How to complete this task:
Only one stretch of the data below is wanted: the lines from the one with "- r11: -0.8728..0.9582" through the one with "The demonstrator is", repeated exactly.

Given information:
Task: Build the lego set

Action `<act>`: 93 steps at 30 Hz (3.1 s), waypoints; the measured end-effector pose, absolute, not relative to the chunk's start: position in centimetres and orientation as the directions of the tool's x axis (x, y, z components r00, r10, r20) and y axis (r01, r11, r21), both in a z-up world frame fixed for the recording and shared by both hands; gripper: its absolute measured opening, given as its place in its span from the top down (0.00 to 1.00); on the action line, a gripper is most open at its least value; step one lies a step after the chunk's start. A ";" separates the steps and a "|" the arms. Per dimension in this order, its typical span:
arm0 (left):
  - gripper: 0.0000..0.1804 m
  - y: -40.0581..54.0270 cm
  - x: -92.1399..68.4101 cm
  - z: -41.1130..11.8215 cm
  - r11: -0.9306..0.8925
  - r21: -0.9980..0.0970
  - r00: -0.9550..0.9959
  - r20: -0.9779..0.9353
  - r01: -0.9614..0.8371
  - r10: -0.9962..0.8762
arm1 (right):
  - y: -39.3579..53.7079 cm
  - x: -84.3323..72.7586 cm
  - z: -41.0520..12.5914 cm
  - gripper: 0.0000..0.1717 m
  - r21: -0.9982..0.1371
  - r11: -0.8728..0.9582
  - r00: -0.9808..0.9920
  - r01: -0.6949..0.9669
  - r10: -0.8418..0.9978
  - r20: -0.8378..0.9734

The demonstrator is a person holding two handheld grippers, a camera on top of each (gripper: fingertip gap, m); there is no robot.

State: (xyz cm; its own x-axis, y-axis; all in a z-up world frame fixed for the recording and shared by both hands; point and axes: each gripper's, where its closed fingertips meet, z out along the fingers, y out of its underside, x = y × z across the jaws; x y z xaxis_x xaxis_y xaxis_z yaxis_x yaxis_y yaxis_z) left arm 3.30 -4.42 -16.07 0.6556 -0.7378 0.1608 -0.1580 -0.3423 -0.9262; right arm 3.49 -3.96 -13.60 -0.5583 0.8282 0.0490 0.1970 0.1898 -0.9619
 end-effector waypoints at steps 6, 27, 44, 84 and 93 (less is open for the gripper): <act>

Result of this task:
  - r11: -0.8728..0.9582
  - r00: -0.9808..0.9920
  - r01: -0.6949..0.9669
  - r10: -0.8418..0.9978
  - r20: -0.8378..0.9734

The demonstrator is a person holding two handheld grippers, a camera on top of each (gripper: fingertip gap, m); there is no robot.

The output requires no further additions.